Another idea: Unit tests could be stored as function metadata.
The fact that it is difficult to decide which module a function belongs in doesn't make them pointless. People who have to read or debug your code use them to quickly zero in on areas of likely interest.
Why does Erlang (or any other language) have modules?
The biggest reason for me (and I think the one with the most merit) is for clarity and usability.
Modules exist as ways of grouping units of code by the responsibilities of that code. If you removed this hierarchy, wouldn't things become a lot more difficult to navigate and understand as a developer?
Lately, I've been moving more toward the proposed design in my Node.js projects. It keeps individual files concise, makes code sharing trivial, encourages stateless methods, and it makes writing tests a breeze.
That said, a nice SML module probably could work as the base abstraction here.
The beauty of commonjs modules is they allow you to focus on implementation, rather than identification. All functions can be anonymous, identified only by their path and named at the whims of the caller.
Except in this case the core is user-generated and ever-expanding.
I bet there are a lot of issues in Java history that could predict possible bumps in the road for such a system (since it was essentially concurrently designed by a bunch of actors -- except in that case they were corporate entities)
Seems especially applicable to fp (like erlang), where code reuse is more often of small functions.
Because, really, if you start throwing everything into one store, you're going to run into the naming conflict issue, and any attempt at addressing the naming conflict issue is going to either look like importing modules or look like namespaces. You either have to explicitly state what your program has access to, or you explicitly state what function you mean when you have access to everything. Realistically, if you give every function a unique name and don't use namespaces, then there will start to be functions called system_event_fire() and game_gun_fire() and disasters_house_fire() and you're right back to having namespaces, just not in name or with a syntax that makes things nice when you know you're dealing with specific things.
Though, it'd be nice if types weren't the only thing that could be placed into a namespace directly in .NET. I'd like to put free functions in there. The Math class in the System namespace only exists because of this. I'd have prefered there to be a System.Math namespace and Cosine and Sine be members of it. Then I could "using System.Math;" and call "Cos(angle)". Instead, I'm stuck in a limbo of half-qualified names.
And I like it. I like it a lot more than Python, Racket, Node.js, etc. and having to import this Thing X from that Module Y. I like the idea that linking modules together is defined at the build level, not at the individual source file level. These languages are supposed to be better for exploratory programming than Java and C#, but actually, you know, doing the exploring part is harder!
Sometimes, I really do just want to blap out the fully qualified name of a function, in place in my code. System.Web.HttpContext.Current.User. If I'm doing something like that, it's a hack, and I know it's a hack, and having the fully qualified name in there, uglying it up, makes clearer that it's a hack. Though, I suppose I'm one of the rare people who actually do go back and clean up my hacks.

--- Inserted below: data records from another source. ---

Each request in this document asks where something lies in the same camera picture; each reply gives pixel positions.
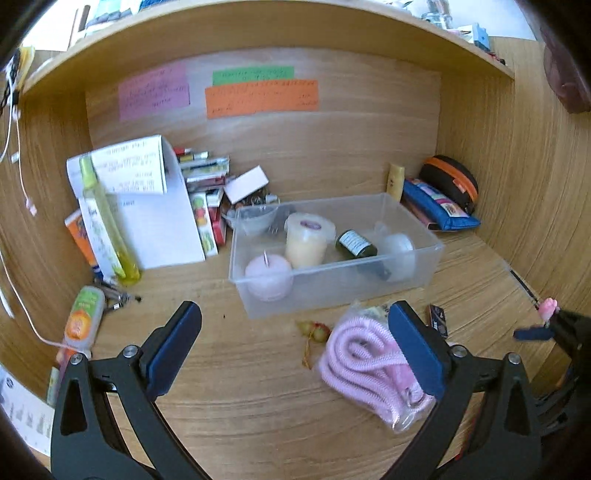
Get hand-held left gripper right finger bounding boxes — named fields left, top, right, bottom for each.
left=383, top=300, right=543, bottom=480

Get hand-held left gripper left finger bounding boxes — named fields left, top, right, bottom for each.
left=50, top=301, right=213, bottom=480

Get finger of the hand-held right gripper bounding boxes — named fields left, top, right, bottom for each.
left=513, top=326, right=555, bottom=343

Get black pen with pink topper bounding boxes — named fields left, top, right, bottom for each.
left=508, top=268, right=561, bottom=326

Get small black staple box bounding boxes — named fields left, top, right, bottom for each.
left=429, top=304, right=450, bottom=338

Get pink rope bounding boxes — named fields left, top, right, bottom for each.
left=318, top=300, right=437, bottom=435

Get yellow red charm keychain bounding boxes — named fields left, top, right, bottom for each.
left=295, top=320, right=333, bottom=370

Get clear plastic storage box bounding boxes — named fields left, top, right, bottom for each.
left=229, top=193, right=446, bottom=320

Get wooden desktop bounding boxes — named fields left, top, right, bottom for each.
left=28, top=226, right=568, bottom=480

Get metal binder clips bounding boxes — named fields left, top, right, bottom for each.
left=94, top=276, right=143, bottom=315

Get orange fruit packet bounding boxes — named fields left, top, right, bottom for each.
left=62, top=285, right=106, bottom=352

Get pink candle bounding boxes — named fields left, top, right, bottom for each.
left=245, top=251, right=294, bottom=302

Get white folded paper booklet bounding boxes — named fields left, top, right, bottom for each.
left=66, top=135, right=206, bottom=271

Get dark green bottle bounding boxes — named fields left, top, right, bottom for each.
left=335, top=229, right=378, bottom=260

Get orange carton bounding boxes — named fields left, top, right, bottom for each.
left=64, top=209, right=105, bottom=278

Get blue pencil case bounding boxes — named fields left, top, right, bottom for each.
left=401, top=178, right=481, bottom=233

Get yellow spray bottle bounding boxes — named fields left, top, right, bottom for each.
left=79, top=156, right=141, bottom=284

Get clear glass bowl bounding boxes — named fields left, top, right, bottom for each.
left=221, top=203, right=280, bottom=237

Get cream candle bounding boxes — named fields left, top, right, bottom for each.
left=284, top=212, right=336, bottom=270

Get stack of books and boxes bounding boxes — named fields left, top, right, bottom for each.
left=173, top=146, right=232, bottom=257

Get white printed leaflet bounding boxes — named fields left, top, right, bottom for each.
left=0, top=364, right=57, bottom=456

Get pale yellow tube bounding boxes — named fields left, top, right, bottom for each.
left=387, top=162, right=406, bottom=203

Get black case with orange zip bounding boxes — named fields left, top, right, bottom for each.
left=419, top=155, right=479, bottom=216

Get white card box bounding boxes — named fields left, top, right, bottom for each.
left=223, top=166, right=270, bottom=205

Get pink sticky note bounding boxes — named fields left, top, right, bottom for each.
left=117, top=63, right=191, bottom=122

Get dark maroon object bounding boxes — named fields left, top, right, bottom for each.
left=542, top=22, right=591, bottom=114

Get orange sticky note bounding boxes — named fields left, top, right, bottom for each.
left=204, top=79, right=321, bottom=120

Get green sticky note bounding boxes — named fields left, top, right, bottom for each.
left=212, top=66, right=295, bottom=88

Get wooden shelf board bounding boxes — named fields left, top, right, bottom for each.
left=21, top=0, right=516, bottom=96

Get glass jar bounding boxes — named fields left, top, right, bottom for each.
left=422, top=0, right=456, bottom=27

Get white cable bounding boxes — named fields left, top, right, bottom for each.
left=0, top=69, right=70, bottom=348

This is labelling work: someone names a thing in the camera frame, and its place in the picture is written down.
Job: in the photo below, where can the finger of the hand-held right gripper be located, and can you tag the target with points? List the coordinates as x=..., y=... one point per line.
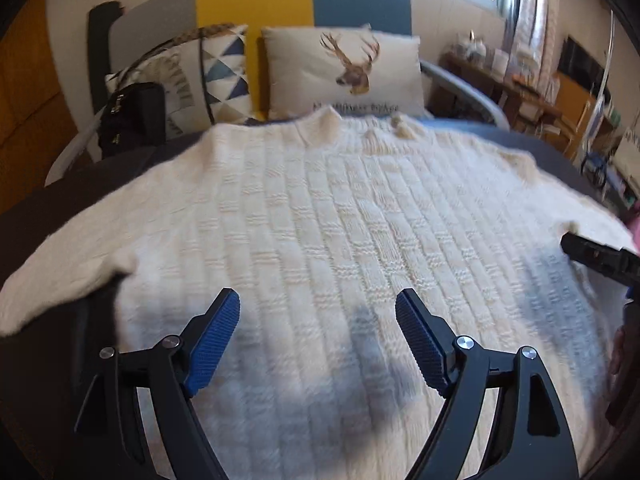
x=600, y=257

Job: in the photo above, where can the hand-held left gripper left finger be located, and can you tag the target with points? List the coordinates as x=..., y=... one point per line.
x=215, y=335

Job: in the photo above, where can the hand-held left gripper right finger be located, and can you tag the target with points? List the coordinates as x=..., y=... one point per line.
x=420, y=340

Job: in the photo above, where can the cream knit sweater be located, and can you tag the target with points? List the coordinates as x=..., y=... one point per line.
x=320, y=220

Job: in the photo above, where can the wooden desk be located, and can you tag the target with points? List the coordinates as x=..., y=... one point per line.
x=520, y=95

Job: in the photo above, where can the black monitor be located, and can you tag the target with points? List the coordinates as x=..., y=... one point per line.
x=580, y=62

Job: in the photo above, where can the black handbag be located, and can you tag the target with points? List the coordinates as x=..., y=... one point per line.
x=132, y=120

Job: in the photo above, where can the patterned curtain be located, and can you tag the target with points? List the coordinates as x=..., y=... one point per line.
x=532, y=15

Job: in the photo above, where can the triangle pattern cushion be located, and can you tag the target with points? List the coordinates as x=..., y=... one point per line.
x=220, y=75

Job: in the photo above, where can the deer print cushion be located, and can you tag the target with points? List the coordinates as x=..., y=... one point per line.
x=310, y=80

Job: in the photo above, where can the brown checkered bag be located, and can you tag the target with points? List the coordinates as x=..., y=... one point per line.
x=190, y=37

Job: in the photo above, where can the wooden wardrobe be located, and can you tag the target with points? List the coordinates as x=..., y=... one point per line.
x=30, y=100

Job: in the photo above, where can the black rolled mat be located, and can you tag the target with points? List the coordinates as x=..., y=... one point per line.
x=102, y=50

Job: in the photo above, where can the grey yellow blue sofa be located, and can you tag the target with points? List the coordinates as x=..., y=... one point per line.
x=350, y=0

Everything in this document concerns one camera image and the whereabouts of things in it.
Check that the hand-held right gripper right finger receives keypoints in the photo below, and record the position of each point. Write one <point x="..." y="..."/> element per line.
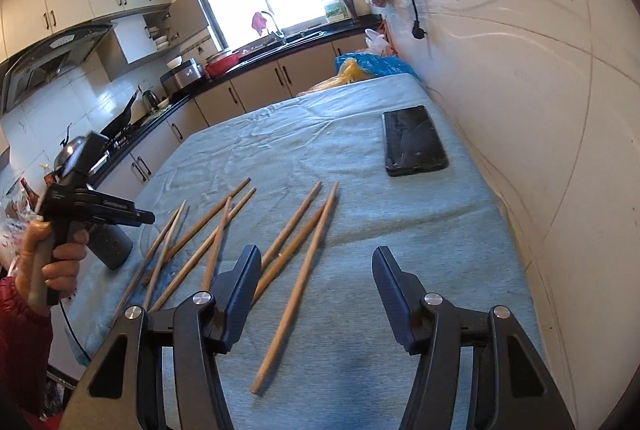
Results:
<point x="395" y="305"/>

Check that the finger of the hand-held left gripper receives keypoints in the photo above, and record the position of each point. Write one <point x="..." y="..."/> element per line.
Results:
<point x="127" y="214"/>

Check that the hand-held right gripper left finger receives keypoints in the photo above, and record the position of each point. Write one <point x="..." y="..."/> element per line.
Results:
<point x="242" y="295"/>

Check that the dark grey chopstick holder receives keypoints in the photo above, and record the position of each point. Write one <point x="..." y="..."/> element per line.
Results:
<point x="112" y="250"/>

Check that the wooden chopstick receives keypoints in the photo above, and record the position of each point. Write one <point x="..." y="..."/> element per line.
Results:
<point x="213" y="257"/>
<point x="162" y="257"/>
<point x="293" y="251"/>
<point x="185" y="270"/>
<point x="207" y="220"/>
<point x="287" y="310"/>
<point x="294" y="220"/>
<point x="148" y="260"/>

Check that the person's left forearm red sleeve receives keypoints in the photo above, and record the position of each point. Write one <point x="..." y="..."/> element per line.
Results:
<point x="22" y="350"/>

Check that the person's left hand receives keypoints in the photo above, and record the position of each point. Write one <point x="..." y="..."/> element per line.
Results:
<point x="67" y="262"/>

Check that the brown sauce bottle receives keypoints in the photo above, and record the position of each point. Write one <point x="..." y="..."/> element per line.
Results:
<point x="30" y="197"/>

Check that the black wok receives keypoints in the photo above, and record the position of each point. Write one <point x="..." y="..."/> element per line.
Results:
<point x="117" y="123"/>

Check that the light blue tablecloth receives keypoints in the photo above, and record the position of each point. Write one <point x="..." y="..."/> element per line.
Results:
<point x="350" y="210"/>

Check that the dark kettle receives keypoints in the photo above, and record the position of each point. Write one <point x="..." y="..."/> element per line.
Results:
<point x="151" y="100"/>

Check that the black range hood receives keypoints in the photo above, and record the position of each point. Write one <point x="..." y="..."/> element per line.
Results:
<point x="45" y="55"/>

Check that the white bowl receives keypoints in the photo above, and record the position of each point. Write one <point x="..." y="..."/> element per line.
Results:
<point x="175" y="62"/>

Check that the black smartphone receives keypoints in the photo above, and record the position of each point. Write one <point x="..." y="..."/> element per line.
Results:
<point x="415" y="140"/>

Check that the red pot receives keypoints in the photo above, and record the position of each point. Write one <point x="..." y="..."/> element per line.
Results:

EDIT: I thought I wrote more, weird.
The network-accessible database of every library, ever, is definitely a great idea. I think it's where we're heading, with tools like NPM, NuGet, etc. It seems like a natural progression to move the package manager into the compiler (or linker, rather, but that's in the compiler in most languages now). Add in support in an editor to have code completion lists include a search of the package repository and you're there.